SOA  Market  Expanding

 

The market for Service Oriented Architecture (SOA) is seeing a huge increase and there is a fundamental commitment to SOA as the future of process and application design, according to a recent survey.

The survey report, done by the Link Group, which drew more than 4,200 technical and business leaders from around the world, said more than 4,500 organizations have modeled their businesses around SOA, a business strategy that helps a company reuse existing technology to more closely align IT with business goals, helping to result in greater efficiencies, cost savings and productivity. Globally SOA is a USD 160 billion industry and rising fast.

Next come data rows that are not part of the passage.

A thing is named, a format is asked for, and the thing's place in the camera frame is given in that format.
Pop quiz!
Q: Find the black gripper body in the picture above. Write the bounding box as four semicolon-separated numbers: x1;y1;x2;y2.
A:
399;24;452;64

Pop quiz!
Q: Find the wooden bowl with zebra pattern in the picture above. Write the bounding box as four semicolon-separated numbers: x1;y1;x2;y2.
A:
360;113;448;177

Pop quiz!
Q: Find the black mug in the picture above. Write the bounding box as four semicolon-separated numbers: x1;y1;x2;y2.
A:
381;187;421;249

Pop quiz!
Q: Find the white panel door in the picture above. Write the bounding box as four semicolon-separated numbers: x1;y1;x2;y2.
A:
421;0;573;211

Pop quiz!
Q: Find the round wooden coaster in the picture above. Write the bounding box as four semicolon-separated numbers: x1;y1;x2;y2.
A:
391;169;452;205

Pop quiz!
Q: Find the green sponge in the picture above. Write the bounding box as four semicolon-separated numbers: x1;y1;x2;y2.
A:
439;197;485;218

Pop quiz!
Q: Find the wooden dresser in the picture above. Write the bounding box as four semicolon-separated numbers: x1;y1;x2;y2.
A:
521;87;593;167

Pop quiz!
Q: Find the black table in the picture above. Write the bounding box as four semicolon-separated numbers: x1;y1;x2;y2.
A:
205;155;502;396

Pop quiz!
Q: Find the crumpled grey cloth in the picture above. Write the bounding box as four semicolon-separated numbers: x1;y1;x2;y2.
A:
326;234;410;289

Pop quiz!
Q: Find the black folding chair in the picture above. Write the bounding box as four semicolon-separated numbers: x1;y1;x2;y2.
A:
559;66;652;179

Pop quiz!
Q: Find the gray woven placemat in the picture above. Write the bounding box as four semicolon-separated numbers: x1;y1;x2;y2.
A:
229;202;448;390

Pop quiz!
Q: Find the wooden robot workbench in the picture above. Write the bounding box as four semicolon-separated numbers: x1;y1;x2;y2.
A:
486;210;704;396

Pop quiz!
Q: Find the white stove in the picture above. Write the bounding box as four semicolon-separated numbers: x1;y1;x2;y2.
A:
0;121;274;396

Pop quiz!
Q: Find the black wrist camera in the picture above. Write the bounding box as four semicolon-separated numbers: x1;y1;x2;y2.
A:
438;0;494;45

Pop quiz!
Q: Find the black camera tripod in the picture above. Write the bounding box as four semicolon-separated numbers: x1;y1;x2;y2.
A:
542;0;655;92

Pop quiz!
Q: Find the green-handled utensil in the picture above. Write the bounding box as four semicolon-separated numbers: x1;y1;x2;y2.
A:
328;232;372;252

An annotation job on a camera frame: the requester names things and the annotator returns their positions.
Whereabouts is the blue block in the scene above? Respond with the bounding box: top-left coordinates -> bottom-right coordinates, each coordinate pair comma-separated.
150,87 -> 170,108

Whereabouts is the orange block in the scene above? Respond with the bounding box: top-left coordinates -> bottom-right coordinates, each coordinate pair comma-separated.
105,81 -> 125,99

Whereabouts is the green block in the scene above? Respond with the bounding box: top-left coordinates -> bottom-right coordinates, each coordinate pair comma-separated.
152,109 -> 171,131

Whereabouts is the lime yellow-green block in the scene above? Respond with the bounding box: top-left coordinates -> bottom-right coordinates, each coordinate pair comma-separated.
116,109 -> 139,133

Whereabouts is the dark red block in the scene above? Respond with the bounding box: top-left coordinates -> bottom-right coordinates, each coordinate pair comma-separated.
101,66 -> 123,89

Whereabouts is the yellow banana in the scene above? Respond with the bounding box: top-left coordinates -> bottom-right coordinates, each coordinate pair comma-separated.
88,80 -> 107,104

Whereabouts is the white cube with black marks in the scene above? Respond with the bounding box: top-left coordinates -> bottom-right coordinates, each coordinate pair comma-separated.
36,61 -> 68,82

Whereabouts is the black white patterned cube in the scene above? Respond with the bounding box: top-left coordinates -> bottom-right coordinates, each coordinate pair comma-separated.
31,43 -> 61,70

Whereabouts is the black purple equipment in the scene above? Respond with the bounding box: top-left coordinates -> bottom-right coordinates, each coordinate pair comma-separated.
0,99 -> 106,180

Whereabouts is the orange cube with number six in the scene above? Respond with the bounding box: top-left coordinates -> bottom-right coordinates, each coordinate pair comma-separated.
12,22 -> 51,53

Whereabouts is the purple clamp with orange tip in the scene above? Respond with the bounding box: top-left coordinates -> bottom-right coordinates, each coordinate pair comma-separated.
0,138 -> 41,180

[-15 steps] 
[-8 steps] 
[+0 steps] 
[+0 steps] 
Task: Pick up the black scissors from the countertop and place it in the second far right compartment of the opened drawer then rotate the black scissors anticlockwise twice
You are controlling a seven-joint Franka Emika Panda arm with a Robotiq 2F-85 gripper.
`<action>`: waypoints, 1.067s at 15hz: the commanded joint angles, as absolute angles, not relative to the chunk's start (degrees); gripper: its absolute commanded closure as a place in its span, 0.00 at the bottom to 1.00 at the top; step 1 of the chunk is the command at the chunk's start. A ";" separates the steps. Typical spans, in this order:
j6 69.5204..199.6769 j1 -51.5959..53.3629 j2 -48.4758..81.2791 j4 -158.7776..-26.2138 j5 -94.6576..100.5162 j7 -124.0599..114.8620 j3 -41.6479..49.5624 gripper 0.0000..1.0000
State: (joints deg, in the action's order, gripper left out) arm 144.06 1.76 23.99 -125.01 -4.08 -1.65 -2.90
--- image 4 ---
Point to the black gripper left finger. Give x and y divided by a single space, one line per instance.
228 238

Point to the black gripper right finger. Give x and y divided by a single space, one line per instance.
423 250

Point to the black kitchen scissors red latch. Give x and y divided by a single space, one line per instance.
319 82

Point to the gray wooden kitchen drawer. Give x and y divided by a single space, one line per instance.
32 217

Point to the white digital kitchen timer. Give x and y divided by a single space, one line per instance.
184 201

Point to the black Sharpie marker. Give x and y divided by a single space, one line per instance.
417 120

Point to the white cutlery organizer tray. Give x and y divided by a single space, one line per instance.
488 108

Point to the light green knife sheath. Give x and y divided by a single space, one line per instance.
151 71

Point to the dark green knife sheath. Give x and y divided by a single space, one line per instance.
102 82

The survey found both significant increases in budgets and the number of SOA projects aimed at new business challenges with 40 per cent of respondents indicating that between 10-30 per cent of overall IT budgets are being spent on SOA projects.  Additionally, 53 per cent of respondents indicated that their budgets for SOA projects for 2007 increased between 10-20 per cent compared to 2006.

The survey also revealed that 67 per cent of the respondents said the key decision makers responsible for moving to an SOA strategy are business leaders including C-level executives and business managers.  Additionally, 65 per cent of clients said that business leaders are also primarily responsible for selecting an IT partner to help achieve business goals in an SOA.

 

In their survey of 680 Asia Pacific (including Japan) companies, Dr. Patrick Chan, Research Director of Asia-Pacific Emerging Technologies Research at IDC, explained that most IT project managers have positive attitudes and strong understanding of SOA with mid-sized and larger corporations with more budget power. These are likely to adopt SOA in their organization within the next 1 - 2 years.

"Business leaders not engaged in the SOA decision making process will soon find themselves at a competitive disadvantage," said Dan Powers, Vice President, Worldwide SOA, IBM.  "With its focus on optimizing and automating specific business processes and eliminating redundant ones, it is business leaders that will drive the adoption of SOA from early stages to enterprise wide adoption."

 

An additional finding was that 75 per cent of respondents said the primary reason for implementing SOA was to meet new business goals versus 25 percent that cited fixing existing business problems.